Tin Plavotić

Personal information
- Full name: Tin Plavotić
- Date of birth: 30 June 1997 (age 29)
- Place of birth: Vienna, Austria
- Height: 1.97 m (6 ft 6 in)
- Position: Centre-back

Team information
- Current team: Motor Lublin
- Number: 4

Youth career
- Admira Wacker

Senior career*
- Years: Team / Apps / (Gls)
- 2014–2015: Admira Wacker II / 3 / (1)
- 2015–2017: FC Schalke 04 II / 3 / (0)
- 2017–2018: Bristol City / 0 / (0)
- 2017: → Cheltenham Town (loan) / 11 / (1)
- 2018: → Barnet (loan) / 1 / (0)
- 2018–2021: Floridsdorfer AC / 67 / (3)
- 2021–2023: Ried / 58 / (4)
- 2023–2026: Austria Wien / 65 / (4)
- 2026–: Motor Lublin / 0 / (0)

International career
- 2016: Croatia U19 / 2 / (0)

= Tin Plavotić =

Croatian footballer (born 1997)

Tin Plavotić (born 30 June 1997) is a professional footballer who plays as a centre-back for Ekstraklasa club Motor Lublin.
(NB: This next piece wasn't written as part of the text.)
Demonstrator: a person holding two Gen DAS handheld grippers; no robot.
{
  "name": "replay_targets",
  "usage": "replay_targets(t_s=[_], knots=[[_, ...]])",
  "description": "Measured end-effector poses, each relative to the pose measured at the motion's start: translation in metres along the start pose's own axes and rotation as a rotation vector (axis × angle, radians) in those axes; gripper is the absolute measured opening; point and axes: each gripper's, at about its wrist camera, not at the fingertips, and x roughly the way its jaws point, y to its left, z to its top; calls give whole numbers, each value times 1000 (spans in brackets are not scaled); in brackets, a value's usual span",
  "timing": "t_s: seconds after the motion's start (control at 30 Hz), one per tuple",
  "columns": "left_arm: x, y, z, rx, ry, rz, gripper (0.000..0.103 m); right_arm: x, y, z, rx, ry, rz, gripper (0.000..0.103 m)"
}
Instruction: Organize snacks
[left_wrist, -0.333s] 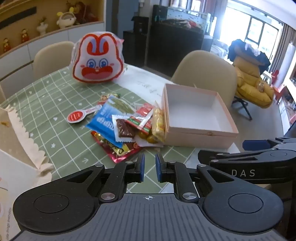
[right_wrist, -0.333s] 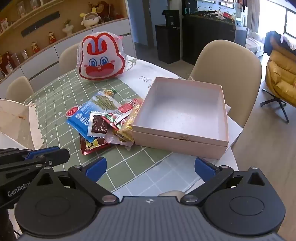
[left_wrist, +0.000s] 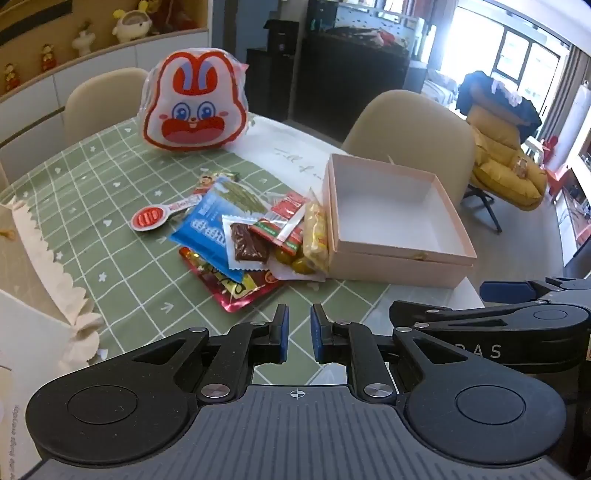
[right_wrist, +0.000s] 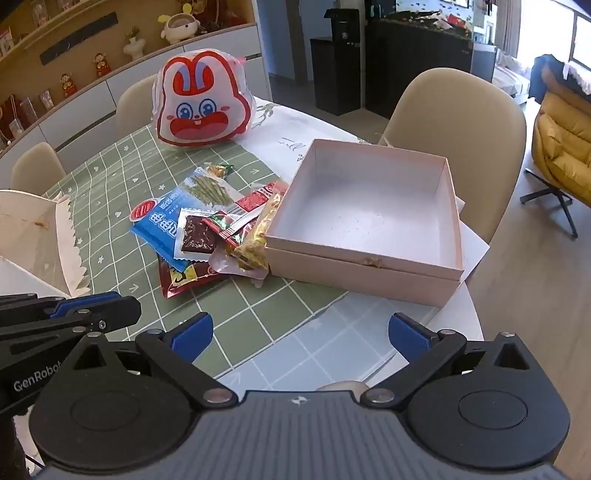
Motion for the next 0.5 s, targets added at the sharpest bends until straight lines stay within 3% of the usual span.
replay_targets(t_s=[0.5], knots=[[0, -2, 0, -1, 9, -7, 17, 1, -1, -1, 13, 14, -2, 102]])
Born in Austria, he has represented Croatia at youth level.

==Career==
Plavotić began his career playing with the reserve sides Admira Wacker II and FC Schalke 04 II before joining English side Bristol City on 31 January 2017. He was immediately loaned out to League Two side Cheltenham Town, where he made his professional debut in a 1–1 draw against Newport County. Plavotić joined Barnet on loan on 31 January 2018. He made one appearance, at home to Notts County, but after the departure of Graham Westley, new manager Martin Allen announced that Plavotic's loan had been cancelled as there was not enough room for him due to the size of the squad.

On 26 September 2018, Plavotić signed for Floridsdorfer AC. On 28 May 2021, he moved to fellow league club SV Ried on a deal until June 2023.

On 22 June 2023, Plavotić signed for Austria Wien.

On 24 July 2026, Plavotić moved to Polish club Motor Lublin on a two-year deal.